### WHAT IS REQUIRED
Set down the lines below exactly as they stand, please. Go from the first through the one containing "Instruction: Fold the".

### SOURCE MATERIAL

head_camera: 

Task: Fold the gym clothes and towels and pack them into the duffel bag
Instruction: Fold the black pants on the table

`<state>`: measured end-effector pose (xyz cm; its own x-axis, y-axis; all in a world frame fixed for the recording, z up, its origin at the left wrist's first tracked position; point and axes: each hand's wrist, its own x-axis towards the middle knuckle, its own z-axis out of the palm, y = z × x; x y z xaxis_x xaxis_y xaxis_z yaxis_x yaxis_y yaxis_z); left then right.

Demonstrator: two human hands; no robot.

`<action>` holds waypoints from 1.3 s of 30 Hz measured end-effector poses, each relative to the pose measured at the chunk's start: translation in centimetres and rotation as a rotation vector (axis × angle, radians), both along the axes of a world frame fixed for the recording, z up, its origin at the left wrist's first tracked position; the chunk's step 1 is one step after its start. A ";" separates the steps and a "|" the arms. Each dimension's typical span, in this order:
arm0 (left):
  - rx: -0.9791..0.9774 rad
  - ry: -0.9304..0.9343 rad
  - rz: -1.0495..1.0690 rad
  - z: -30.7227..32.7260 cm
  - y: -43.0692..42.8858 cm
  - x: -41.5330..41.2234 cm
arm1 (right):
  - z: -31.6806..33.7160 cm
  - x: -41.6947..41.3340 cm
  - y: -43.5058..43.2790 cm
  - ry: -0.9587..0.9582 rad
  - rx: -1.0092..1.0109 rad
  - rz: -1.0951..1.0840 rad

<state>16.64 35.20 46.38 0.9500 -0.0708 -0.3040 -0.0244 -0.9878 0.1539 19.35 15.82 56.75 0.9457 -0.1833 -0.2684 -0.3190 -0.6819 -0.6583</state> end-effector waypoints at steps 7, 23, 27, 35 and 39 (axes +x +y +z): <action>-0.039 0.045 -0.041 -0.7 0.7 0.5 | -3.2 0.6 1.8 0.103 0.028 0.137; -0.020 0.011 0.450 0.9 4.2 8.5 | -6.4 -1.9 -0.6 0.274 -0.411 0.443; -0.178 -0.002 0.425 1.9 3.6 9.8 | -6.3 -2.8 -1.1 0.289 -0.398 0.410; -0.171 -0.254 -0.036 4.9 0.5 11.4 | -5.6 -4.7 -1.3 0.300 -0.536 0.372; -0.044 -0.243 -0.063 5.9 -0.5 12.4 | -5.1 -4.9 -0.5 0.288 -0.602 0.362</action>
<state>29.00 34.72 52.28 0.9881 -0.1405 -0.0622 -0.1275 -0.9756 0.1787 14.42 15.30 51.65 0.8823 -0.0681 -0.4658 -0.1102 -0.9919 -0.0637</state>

### ANSWER SPACE
head_camera: 

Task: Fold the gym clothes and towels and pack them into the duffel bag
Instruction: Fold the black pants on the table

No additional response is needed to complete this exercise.